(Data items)
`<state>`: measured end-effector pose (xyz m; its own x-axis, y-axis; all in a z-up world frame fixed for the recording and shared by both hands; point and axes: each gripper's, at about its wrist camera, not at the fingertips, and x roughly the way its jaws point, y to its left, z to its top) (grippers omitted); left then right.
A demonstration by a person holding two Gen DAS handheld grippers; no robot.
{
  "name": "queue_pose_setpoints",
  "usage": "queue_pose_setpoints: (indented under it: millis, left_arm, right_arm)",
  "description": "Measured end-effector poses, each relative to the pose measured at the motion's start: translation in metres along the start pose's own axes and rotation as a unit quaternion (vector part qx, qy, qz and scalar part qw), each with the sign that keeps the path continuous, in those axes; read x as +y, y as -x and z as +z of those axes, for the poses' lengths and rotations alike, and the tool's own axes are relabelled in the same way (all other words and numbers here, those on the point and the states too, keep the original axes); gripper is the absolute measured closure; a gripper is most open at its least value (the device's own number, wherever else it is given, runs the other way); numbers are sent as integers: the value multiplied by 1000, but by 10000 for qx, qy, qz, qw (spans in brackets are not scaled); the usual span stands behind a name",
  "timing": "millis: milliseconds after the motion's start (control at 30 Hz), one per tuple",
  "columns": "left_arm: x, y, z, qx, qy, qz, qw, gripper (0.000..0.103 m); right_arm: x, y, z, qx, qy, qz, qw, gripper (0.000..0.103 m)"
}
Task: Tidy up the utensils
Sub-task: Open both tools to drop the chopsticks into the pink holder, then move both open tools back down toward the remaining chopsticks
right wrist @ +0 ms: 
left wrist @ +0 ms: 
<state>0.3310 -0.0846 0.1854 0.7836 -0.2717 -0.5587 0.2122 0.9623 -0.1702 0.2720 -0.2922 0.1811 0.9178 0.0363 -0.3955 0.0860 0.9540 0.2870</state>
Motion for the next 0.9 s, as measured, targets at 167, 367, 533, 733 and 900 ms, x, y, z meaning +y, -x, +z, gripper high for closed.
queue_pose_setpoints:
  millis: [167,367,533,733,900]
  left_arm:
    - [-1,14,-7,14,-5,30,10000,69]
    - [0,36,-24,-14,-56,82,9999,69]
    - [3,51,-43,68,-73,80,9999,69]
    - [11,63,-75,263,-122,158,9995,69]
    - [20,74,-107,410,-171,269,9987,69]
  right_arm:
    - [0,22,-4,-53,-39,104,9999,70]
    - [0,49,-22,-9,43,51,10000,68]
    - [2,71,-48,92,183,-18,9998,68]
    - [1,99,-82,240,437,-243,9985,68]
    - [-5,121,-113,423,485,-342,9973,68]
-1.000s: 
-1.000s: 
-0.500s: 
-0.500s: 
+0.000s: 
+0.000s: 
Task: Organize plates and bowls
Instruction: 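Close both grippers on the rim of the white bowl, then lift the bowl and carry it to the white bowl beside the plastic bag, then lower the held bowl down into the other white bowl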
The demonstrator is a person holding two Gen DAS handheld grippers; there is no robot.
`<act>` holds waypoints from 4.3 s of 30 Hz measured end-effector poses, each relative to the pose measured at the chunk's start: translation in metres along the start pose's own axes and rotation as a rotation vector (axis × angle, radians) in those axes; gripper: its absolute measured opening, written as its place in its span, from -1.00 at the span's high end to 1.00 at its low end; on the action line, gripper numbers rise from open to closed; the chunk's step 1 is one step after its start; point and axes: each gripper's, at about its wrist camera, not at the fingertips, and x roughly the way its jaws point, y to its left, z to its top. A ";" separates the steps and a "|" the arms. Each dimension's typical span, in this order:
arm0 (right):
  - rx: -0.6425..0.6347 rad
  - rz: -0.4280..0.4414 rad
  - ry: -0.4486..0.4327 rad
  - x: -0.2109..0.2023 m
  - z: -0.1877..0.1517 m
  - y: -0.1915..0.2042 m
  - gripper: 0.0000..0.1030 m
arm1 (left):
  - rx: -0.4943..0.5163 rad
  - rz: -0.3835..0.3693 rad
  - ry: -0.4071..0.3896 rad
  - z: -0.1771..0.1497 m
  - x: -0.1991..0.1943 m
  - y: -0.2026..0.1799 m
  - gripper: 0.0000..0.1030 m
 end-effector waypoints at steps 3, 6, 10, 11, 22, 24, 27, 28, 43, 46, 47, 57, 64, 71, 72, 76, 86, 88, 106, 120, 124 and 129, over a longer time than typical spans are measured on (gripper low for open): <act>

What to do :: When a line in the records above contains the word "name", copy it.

Result ::
  "name": "queue_pose_setpoints",
  "description": "Measured end-effector poses, each relative to the pose measured at the motion's start: translation in metres along the start pose's own axes and rotation as a unit quaternion (vector part qx, qy, qz and scalar part qw), each with the sign that keeps the path continuous, in those axes; read x as +y, y as -x and z as +z of those axes, for the poses' lengths and rotations alike, and the tool's own axes are relabelled in the same way (all other words and numbers here, those on the point and the states too, keep the original axes); gripper is the absolute measured closure; a gripper is most open at its least value (the device's own number, wherever else it is given, runs the other way); numbers are sent as integers: the value multiplied by 1000, but by 10000 for qx, qy, qz, qw (spans in brackets are not scaled); the usual span stands behind a name",

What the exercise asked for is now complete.